Electronic – causing the oscillation in the feedback loop of an SMPS

By the sound of it, this is what went wrong...

The leads that feed power to the prototype have inductance and store a few tens of nano joules of energy when taking 0.5 amps. If the current is open-circuited rapidly (as per disconnecting your ammeter) this energy is released onto the circuit and without a decent power rail decoupling capacitor, this can cause a voltage spike of tens to hundreds of volts superimposed on the 12V rail. This would instantly kill the op-amp and in those short microseconds could cause the op-amp to destroy the FET by applying to large a voltage to the gate.

You need a supply decoupling capacitor and 1nF would be just about enough to cope but, it's fairly standard practice for at least 10nF to be applied if not 100nF.

The divider of R34 and R27 appears to allow the current limit point to be a function of \$V_{\text{out}}\$. At low \$V_{\text{out}}\$ U4B will perceive closer to the full \$I_o\$. As \$V_{\text{out}}\$ increases, perceived \$I_o\$ will be reduced, allowing more \$I_o\$.

I haven't looked at any numbers to see how large an effect this would be.
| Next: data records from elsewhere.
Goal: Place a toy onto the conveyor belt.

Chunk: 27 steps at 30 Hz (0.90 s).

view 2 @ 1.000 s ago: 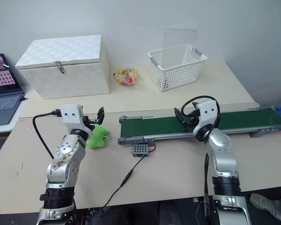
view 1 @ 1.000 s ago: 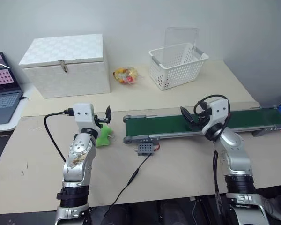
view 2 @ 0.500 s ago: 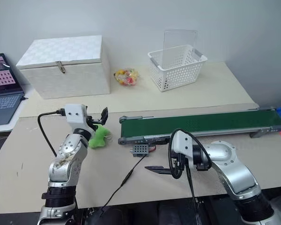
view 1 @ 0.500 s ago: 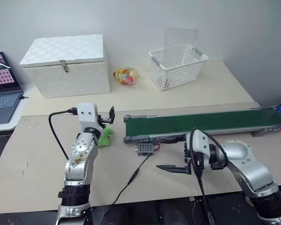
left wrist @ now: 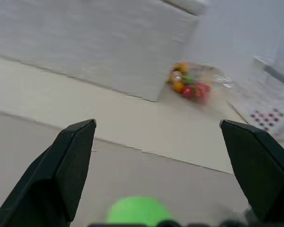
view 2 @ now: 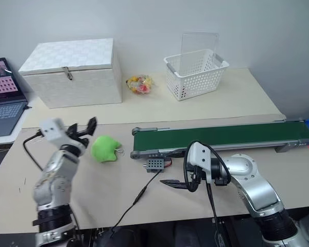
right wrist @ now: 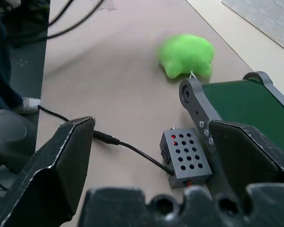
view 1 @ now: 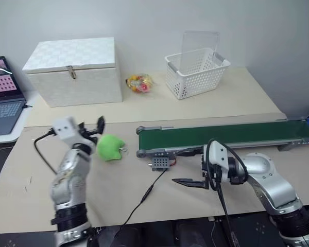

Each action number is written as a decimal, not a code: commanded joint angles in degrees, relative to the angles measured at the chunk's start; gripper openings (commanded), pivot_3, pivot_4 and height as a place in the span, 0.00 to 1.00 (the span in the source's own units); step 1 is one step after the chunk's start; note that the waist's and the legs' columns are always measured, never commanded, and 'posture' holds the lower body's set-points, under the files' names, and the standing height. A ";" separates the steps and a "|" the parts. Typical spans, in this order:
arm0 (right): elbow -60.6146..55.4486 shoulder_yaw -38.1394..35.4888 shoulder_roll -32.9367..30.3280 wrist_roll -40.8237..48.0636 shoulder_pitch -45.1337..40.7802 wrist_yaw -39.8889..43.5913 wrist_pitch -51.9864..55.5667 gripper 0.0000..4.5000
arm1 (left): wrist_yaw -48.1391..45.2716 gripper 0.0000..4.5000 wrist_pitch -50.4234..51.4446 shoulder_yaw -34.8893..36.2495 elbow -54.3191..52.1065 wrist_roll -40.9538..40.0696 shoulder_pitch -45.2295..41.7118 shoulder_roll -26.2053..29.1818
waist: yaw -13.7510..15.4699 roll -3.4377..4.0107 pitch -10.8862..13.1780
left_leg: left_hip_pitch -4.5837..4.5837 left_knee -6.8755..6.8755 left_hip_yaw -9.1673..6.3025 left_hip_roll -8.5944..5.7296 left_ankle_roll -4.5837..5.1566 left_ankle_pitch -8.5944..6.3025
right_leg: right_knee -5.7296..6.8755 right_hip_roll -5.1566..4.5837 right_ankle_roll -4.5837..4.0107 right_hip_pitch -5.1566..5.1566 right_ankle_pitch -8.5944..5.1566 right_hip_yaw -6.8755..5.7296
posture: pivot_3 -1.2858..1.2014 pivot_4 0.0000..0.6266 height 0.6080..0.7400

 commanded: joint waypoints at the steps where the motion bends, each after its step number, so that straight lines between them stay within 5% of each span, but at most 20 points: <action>1: -0.70 -0.43 0.50 0.04 -0.36 0.03 -1.18 1.00 | -4.07 1.00 4.85 4.93 2.15 -9.38 0.29 2.48 | 0.08 -0.02 0.01 | 0.00 0.00 0.00 -0.01 0.00 0.00 | 0.00 -0.01 0.00 0.00 0.00 0.00 | 0.52 0.24 1.00; 7: 2.25 -0.28 1.21 -1.32 -1.31 -0.03 -2.11 1.00 | -7.24 1.00 12.18 7.33 6.95 -20.30 -0.67 2.68 | 0.59 -0.05 0.01 | -0.02 0.03 -0.08 -0.11 0.02 -0.01 | -0.05 -0.13 0.00 0.06 0.00 -0.10 | 0.52 0.24 1.00; 27: 1.79 -1.32 1.85 -2.09 -0.78 -1.38 -2.16 1.00 | -10.41 1.00 13.09 0.80 17.33 -19.40 1.84 0.22 | 0.19 -0.03 0.00 | 0.00 0.02 -0.07 -0.06 0.00 -0.01 | -0.02 -0.10 -0.01 0.04 0.00 -0.06 | 0.52 0.24 1.00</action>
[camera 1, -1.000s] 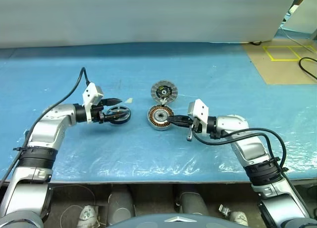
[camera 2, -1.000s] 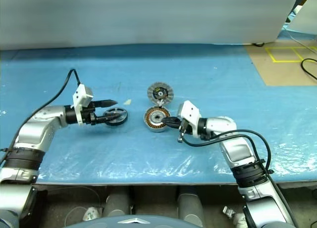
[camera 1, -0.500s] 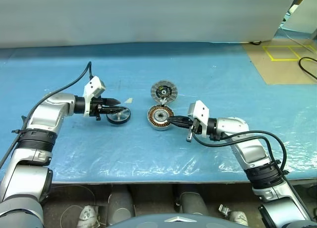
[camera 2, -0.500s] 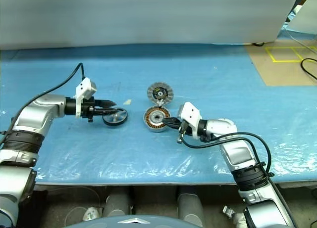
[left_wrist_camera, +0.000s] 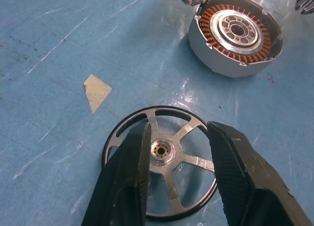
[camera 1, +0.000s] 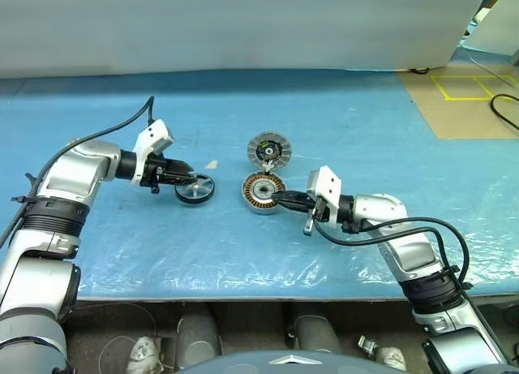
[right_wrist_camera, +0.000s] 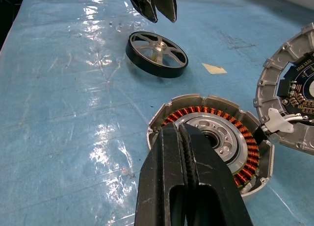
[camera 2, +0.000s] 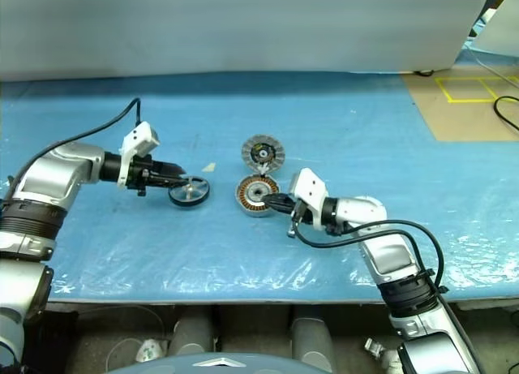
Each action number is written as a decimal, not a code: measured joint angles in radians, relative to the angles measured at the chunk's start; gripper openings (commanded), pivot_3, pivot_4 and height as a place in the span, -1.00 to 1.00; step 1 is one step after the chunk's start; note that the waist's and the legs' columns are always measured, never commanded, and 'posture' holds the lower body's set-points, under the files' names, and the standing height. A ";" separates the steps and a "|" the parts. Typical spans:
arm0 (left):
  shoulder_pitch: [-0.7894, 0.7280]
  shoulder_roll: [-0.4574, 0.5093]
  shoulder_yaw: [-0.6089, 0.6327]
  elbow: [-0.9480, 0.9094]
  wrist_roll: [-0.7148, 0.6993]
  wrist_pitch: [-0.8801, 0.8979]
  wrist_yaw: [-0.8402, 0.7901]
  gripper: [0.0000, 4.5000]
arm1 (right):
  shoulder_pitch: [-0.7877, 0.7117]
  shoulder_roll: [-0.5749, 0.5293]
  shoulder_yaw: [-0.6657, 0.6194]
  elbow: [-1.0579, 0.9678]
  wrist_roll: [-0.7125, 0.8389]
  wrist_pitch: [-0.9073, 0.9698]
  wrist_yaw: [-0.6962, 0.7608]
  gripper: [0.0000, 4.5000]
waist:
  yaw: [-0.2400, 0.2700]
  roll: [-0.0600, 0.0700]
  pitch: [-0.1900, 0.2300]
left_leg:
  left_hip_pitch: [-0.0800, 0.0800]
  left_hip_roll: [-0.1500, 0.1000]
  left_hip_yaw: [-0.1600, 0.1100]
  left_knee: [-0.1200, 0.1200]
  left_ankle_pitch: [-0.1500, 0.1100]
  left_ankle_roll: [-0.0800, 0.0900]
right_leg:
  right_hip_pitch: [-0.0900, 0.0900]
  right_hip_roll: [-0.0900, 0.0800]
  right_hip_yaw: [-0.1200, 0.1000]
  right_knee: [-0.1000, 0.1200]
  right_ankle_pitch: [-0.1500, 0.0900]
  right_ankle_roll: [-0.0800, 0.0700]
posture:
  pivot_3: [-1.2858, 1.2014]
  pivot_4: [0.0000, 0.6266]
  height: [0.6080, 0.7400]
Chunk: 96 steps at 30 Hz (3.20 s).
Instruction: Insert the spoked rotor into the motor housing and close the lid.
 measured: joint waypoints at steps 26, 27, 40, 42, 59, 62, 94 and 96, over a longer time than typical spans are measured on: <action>-0.110 -0.030 -0.080 0.140 0.131 -0.081 -0.042 0.09 | 0.072 0.041 0.017 -0.085 0.000 0.039 -0.076 -1.00 | 0.008 0.000 0.000 | -0.001 0.000 -0.002 0.000 0.000 0.000 | 0.000 0.000 -0.002 0.000 0.000 0.000 | 0.03 -0.52 1.00; -0.119 -0.030 -0.081 0.148 0.135 -0.089 -0.049 0.09 | 0.072 0.040 0.017 -0.085 0.000 0.039 -0.076 -1.00 | 0.009 0.000 0.000 | -0.001 0.000 -0.002 0.000 0.000 0.000 | 0.000 0.000 -0.002 0.000 0.000 0.000 | 0.03 -0.52 1.00; -0.149 -0.064 -0.108 0.220 0.201 -0.092 -0.050 0.09 | 0.075 0.052 0.017 -0.085 0.000 0.039 -0.098 -1.00 | 0.019 0.000 0.000 | -0.002 -0.001 -0.002 0.000 0.000 0.000 | 0.000 -0.001 -0.003 0.000 0.000 0.000 | 0.03 -0.52 1.00; -0.158 -0.076 -0.108 0.233 0.208 -0.088 -0.042 0.09 | 0.076 0.052 0.017 -0.085 0.000 0.039 -0.099 -1.00 | 0.019 0.000 0.000 | -0.002 -0.001 -0.002 0.000 0.000 0.000 | 0.000 -0.001 -0.003 0.000 0.000 0.000 | 0.03 -0.52 1.00; -0.165 -0.107 -0.122 0.248 0.242 -0.050 -0.036 0.09 | 0.087 0.052 0.017 -0.085 -0.001 0.039 -0.113 -1.00 | 0.019 0.000 0.000 | -0.003 -0.001 -0.003 0.000 0.000 0.000 | 0.000 -0.002 -0.003 -0.001 0.000 0.000 | 0.03 -0.52 1.00; -0.165 -0.111 -0.122 0.248 0.242 -0.045 -0.038 0.09 | 0.087 0.054 0.018 -0.085 -0.001 0.039 -0.114 -1.00 | 0.019 0.000 0.000 | -0.003 -0.001 -0.003 0.000 0.000 0.000 | 0.000 -0.002 -0.003 -0.001 0.000 0.000 | 0.03 -0.52 1.00; -0.129 -0.083 -0.186 0.209 0.305 -0.245 -0.099 0.09 | 0.084 0.057 0.025 -0.085 -0.003 0.038 -0.122 -1.00 | 0.019 0.000 0.000 | -0.004 -0.001 -0.005 0.000 0.000 0.000 | 0.000 -0.002 -0.005 -0.001 0.000 0.000 | 0.03 -0.52 1.00; -0.126 -0.083 -0.186 0.204 0.308 -0.253 -0.093 0.09 | 0.083 0.060 0.025 -0.085 -0.003 0.038 -0.124 -1.00 | 0.019 0.000 0.000 | -0.004 -0.001 -0.005 0.000 0.000 0.000 | 0.000 -0.002 -0.006 -0.001 0.000 0.000 | 0.03 -0.52 1.00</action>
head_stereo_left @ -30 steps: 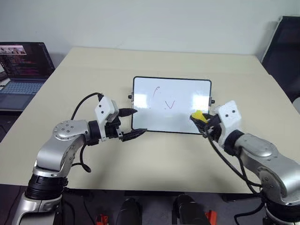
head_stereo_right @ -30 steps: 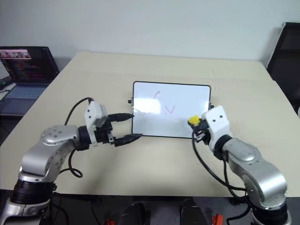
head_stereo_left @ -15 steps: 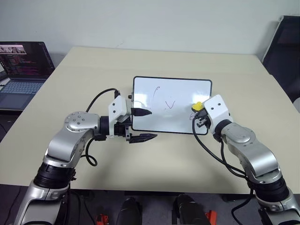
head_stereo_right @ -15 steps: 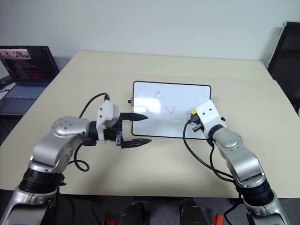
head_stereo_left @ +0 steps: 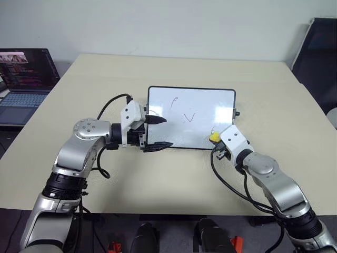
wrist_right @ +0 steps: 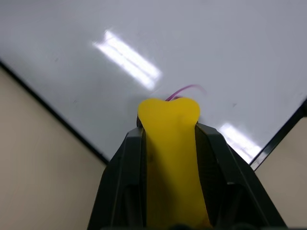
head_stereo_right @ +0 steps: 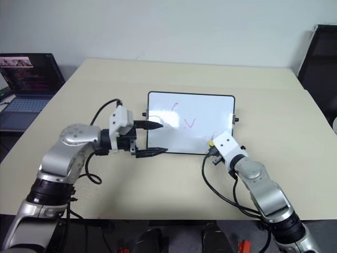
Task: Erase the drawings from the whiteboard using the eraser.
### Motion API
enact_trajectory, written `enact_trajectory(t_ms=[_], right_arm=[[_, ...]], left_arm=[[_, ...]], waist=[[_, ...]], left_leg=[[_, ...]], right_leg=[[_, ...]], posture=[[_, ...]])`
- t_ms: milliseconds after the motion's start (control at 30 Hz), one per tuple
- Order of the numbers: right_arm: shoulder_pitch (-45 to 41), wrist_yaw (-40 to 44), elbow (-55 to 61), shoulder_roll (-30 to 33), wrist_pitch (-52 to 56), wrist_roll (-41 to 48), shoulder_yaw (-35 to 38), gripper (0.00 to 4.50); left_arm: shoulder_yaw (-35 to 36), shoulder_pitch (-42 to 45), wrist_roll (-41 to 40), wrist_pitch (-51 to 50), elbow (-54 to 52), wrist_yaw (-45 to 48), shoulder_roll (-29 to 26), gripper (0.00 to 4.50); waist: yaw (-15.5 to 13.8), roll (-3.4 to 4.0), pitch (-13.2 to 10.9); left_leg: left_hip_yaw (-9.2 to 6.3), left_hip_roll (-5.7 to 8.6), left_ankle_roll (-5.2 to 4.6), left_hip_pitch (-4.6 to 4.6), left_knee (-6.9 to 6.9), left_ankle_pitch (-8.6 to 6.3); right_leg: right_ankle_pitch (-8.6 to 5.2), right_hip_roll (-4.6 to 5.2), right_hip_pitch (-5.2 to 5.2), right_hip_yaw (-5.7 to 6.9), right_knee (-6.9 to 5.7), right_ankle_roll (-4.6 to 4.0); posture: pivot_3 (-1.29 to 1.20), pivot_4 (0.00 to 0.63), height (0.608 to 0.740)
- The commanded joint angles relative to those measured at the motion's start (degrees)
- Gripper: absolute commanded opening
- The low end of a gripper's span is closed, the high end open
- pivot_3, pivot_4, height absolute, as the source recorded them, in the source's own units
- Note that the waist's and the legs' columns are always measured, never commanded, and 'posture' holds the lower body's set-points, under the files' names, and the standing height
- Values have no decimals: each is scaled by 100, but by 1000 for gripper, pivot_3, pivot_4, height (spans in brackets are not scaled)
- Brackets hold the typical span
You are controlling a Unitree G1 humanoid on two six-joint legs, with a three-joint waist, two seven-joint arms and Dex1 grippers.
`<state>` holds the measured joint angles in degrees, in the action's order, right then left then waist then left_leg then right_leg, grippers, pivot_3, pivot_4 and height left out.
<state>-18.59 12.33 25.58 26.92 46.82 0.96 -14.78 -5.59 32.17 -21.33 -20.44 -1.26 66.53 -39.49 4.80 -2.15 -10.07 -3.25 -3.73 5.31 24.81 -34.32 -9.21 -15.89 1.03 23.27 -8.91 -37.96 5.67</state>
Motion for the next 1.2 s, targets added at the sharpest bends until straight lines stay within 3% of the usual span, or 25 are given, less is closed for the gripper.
enact_trajectory(t_ms=[33,367,700,1033,1200], right_arm=[[-222,-100,-45,-103,-159,-210,184,1089],[-90,641,19,155,339,-261,-301,1075],[-427,167,-332,-7,-7,-756,92,1037],[-42,960,38,310,451,-513,-88,1035],[-199,860,99,206,374,-663,63,1013]], left_arm=[[85,88,-32,95,-108,96,-38,4500],[127,40,-101,-20,-175,87,0,4500],[109,73,-123,-9,-155,126,16,4500],[163,17,-120,-1,-182,117,5,4500],[279,-28,-30,44,-153,-160,43,4500]], waist=[[-3,0,0],[-3,-1,1],[-3,-2,1],[-6,-5,3],[5,-5,3]], left_leg=[[0,0,0,0,0,0],[-3,-1,0,0,11,0],[-3,0,0,0,-17,0],[-3,-1,0,0,-16,0],[-3,-1,0,-1,-20,0]], right_leg=[[0,0,0,1,1,0],[0,0,0,4,1,7],[2,0,-6,2,-4,-2],[2,0,-8,3,-2,-1],[2,0,-8,2,-5,-2]], posture=[[0,150,740],[0,150,740],[0,150,740],[0,150,740],[0,150,740]])
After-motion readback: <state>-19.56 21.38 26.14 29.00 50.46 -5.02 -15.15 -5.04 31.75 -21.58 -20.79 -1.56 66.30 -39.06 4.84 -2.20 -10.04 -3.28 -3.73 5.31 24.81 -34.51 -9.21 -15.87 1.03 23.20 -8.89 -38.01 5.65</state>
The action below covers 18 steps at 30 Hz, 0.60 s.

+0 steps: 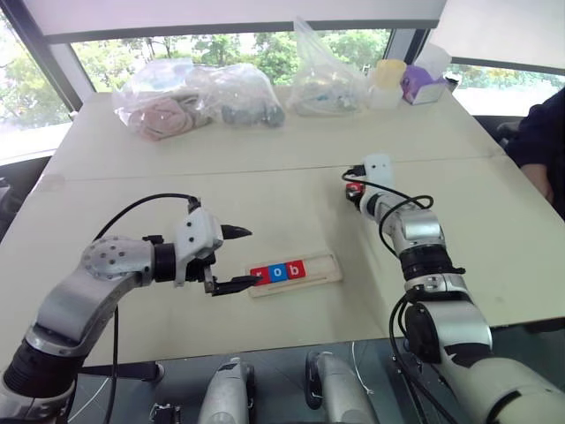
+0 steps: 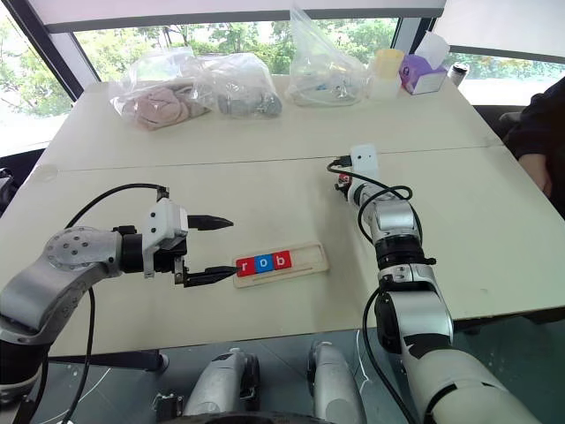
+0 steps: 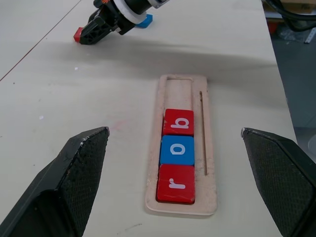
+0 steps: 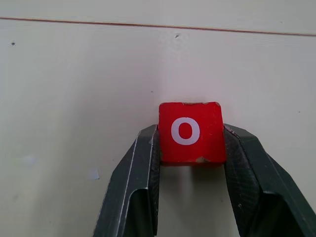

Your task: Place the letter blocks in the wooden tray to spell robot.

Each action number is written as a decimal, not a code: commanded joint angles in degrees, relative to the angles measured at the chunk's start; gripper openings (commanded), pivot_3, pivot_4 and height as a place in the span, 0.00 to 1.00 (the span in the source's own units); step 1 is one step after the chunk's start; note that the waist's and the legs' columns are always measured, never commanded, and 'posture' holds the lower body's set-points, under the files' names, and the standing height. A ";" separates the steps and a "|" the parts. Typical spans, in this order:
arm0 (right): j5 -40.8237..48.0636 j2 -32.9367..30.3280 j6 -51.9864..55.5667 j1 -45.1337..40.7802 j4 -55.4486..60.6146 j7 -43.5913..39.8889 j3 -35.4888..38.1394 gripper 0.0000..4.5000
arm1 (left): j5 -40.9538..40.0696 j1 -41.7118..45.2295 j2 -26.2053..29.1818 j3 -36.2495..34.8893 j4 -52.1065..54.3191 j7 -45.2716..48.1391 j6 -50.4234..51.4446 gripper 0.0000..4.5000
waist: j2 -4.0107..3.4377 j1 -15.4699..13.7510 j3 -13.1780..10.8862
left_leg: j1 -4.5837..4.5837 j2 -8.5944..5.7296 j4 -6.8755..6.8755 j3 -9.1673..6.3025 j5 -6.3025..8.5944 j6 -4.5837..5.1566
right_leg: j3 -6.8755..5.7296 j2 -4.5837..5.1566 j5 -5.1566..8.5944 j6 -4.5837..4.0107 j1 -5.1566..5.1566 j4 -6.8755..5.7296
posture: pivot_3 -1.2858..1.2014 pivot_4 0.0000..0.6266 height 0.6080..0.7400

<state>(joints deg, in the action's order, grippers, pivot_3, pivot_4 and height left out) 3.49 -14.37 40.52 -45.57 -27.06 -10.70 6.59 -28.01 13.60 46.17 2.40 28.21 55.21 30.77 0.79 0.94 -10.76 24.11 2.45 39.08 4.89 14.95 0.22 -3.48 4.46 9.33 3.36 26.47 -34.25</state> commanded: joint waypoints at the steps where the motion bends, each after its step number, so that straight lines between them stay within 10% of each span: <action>1: 1.96 -1.00 9.56 6.58 22.07 -0.78 -0.77 0.26 | -0.32 0.31 0.68 -0.72 1.18 0.67 -0.26 1.00 | -0.01 -0.19 0.00 | 0.06 0.00 -0.03 -0.02 0.00 0.00 | -0.01 0.00 0.01 0.02 0.04 0.00 | 0.52 0.24 1.00; 9: 5.92 -3.50 32.52 31.63 66.94 -1.42 0.31 0.26 | -0.41 -0.04 0.50 -0.11 0.53 1.69 -0.41 1.00 | -0.07 -0.26 0.02 | 0.17 0.01 0.00 -0.09 0.01 -0.02 | -0.02 0.08 0.19 0.26 0.12 0.05 | 0.52 0.24 1.00; 18: 6.04 -1.46 39.10 40.11 76.69 1.45 -0.63 0.26 | 0.19 1.78 -0.22 1.42 -1.39 3.28 -1.17 1.00 | -0.09 -0.09 0.04 | 0.05 0.27 0.01 -0.03 0.10 -0.18 | -0.05 0.05 0.14 0.17 0.15 0.12 | 0.52 0.24 1.00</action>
<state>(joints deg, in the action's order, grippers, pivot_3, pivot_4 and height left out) 9.67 -15.89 79.69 -5.34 47.21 -9.68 5.85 -27.99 14.42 45.99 3.74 26.59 58.07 30.55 0.70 0.85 -10.72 24.20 2.72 39.09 4.86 15.05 0.05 -3.52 4.51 9.47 3.53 26.64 -34.11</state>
It could be part of a foldback current limit, although, just looking, it doesn't seem like it would be enough for that. It could also be a way to sharpen the slope of \$V_{\text{out}}\$ reduction during current limit. Maybe gain of the current loop isn't quite enough to keep \$I_o\$ constant during limit.

A Closer Look at \$I_{\text{o-set}}\$

Looking at the Current Error Amplifier, and Voltage Output sections of the schematic, an equation for U4B-inv as a function of Cref, \$I_o\$, and \$V_{\text{out}}\$ can be written.

\$V_{\text{U4B-inv}}\$ = \$\frac{\text{Cref } (\text{R2} (\text{R27}+\text{R34})+\text{R23} (\text{R27}+\text{R34})+\text{R27} \text{R34})+\text{R24} \left(-\text{R27} V_{\text{out}}+I_o \text{R2} (\text{R27}+\text{R34})\right)}{\text{R2} (\text{R27}+\text{R34})+\text{R23} (\text{R27}+\text{R34})+\text{R24} \text{R27}+\text{R24} \text{R34}+\text{R27} \text{R34}}\$

When the current loop becomes active, during constant current regulation, and for a perfect OpAmp, \$V_{\text{U4B-inv}}\$ = 0V. The equation can be turned around and written for the current limit set point (\$I_{\text{o-set}}\$) as a function of Cref and \$V_{\text{out}}\$.

\$I_{\text{o-set}}\$ = \$\frac{\text{R24 } \text{R27 } V_{\text{out}}-\text{Cref } (\text{R2} (\text{R27}+\text{R34})+\text{R23} (\text{R27}+\text{R34})+\text{R27 } \text{R34})}{\text{R2 } \text{R24} (\text{R27}+\text{R34})}\$

\$I_{\text{o-set}}\$ relationship to \$V_{\text{out}}\$ is set by R2=0.1 Ohm, R24=50kOhm, R27=1 Ohm, R34=500kOhm. \$I_{\text{o-set}}\$ will be adjusted by \$V_{\text{out}}\$ at a rate of \$20\mu A/V\$. Here's a chart to better show what this looks like:

Value for Cref was -.29987, because it gave nice even numbers. For a 15V change of \$V_{\text{out}}\$ results in a \$300\mu A\$ change of \$I_{\text{o-set}}\$. It may not seem like much, but it is in the right ballpark to correct gain error in the current loop to maintain a constant current load regulation.

It looks like your second guess was closest to right: Divider R27, R34 is most likely used to improve constant current regulation.

One way to check would be to short R27 and operate in constant current mode. Then you could see the error of regulation without any correction.